Deuxièmement, nous voulons faire la distinction entre ceux qui ont besoin d’une protection et qui sont éligibles à l’asile et ceux qui ne le sont pas. Rien ne serait pire que de traiter tout le monde de manière indifférenciée. Ce serait traiter mal tout le monde et ne pas être fidèle au message et aux valeurs de la France. Ces efforts sont indispensables si nous voulons mettre en œuvre une politique migratoire soutenable et, bien sûr, si nous voulons préserver le droit d’asile.

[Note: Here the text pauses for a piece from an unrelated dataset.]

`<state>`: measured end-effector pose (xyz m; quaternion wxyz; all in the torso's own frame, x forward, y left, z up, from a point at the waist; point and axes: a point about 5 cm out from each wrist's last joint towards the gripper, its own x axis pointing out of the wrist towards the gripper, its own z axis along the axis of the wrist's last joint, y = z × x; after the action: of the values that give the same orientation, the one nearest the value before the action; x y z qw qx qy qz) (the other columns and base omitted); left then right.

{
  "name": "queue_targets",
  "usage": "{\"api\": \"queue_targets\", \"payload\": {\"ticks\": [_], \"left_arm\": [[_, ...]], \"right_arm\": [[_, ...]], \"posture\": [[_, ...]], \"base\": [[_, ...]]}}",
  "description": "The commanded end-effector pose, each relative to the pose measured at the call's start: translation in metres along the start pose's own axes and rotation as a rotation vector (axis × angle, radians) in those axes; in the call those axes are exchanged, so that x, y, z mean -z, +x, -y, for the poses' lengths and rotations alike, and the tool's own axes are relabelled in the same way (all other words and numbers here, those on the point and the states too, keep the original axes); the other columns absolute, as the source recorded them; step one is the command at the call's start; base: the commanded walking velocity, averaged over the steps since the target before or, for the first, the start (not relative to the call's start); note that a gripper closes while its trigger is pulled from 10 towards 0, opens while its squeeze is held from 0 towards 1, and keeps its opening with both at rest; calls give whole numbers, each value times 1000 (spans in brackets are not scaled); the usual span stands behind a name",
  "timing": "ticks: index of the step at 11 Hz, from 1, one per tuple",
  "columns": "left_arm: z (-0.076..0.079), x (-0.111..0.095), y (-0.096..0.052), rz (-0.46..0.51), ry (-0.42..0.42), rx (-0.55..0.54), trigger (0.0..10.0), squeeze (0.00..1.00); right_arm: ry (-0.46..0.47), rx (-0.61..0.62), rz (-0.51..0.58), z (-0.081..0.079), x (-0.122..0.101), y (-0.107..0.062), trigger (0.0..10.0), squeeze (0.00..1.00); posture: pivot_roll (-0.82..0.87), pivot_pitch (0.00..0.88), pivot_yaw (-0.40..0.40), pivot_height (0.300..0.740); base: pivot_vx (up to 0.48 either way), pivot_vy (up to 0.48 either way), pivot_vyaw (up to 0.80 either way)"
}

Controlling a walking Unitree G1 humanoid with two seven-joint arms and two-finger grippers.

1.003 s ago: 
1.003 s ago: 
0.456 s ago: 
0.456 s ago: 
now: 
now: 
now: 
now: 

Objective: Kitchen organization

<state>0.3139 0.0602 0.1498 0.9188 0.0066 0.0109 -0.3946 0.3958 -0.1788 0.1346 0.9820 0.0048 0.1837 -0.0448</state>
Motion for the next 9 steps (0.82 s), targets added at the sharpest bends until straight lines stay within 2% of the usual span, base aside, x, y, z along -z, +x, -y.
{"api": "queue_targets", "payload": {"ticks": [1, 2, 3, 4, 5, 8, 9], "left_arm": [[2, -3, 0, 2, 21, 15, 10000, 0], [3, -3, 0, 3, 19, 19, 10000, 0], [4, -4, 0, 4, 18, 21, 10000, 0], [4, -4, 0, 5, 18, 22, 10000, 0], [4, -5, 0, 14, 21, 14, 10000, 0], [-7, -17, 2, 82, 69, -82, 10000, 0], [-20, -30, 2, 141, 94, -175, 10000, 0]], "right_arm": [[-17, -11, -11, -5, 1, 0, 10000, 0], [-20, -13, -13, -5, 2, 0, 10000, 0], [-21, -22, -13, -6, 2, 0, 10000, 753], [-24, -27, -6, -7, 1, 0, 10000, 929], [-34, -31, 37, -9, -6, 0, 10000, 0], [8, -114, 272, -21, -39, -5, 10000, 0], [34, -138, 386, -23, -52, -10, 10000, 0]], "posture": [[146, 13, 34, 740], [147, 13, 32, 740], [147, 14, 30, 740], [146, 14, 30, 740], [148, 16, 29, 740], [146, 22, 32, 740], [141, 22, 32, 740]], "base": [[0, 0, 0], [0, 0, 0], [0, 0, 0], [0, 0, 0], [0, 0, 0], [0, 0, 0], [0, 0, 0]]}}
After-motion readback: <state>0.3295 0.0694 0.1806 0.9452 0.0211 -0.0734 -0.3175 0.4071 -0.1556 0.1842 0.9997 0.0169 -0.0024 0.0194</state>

Cette priorité se traduit très concrètement : pour les demandeurs d’asile, les efforts déployés en vue de créer des places en centres d’accueil de demandeurs d’asile, les CADA, se poursuivent – 18 500 places auront ainsi été créées en cinq ans – et, pour ceux qui ont obtenu le statut de réfugié, un travail approfondi mené actuellement par les ministères de l’intérieur et du logement permet d’identifier les solutions d’accès à un hébergement.

Je le répète, pour ceux qui ne relèvent pas de ces statuts, une politique active de retour est engagée. Comme j’ai déjà eu l’occasion de le dire, ni la France ni l’Europe ne pourront accueillir tous les réfugiés syriens, raison pour laquelle il faut trouver, dans la région, des solutions tant humanitaires et militaires – c’est le sens de l’engagement de la France – que diplomatiques. D’ailleurs, je veux répéter en cet instant avec la plus grande fermeté que, contrairement à ce que j’ai pu entendre ici ou là, la France n’est pas isolée : notre pays joue pleinement son rôle pour trouver une solution politique à la crise syrienne, ce qui est indispensable, car, sinon, la crise des réfugiés se poursuivra. Les seuls bombardements russes ont provoqué un afflux supplémentaire de 100 000 réfugiés !

Voilà, madame la sénatrice, l’ensemble de la politique globale, cohérente et précise qui est la nôtre dans ce domaine. (Applaudissements sur les travées du groupe socialiste et républicain.)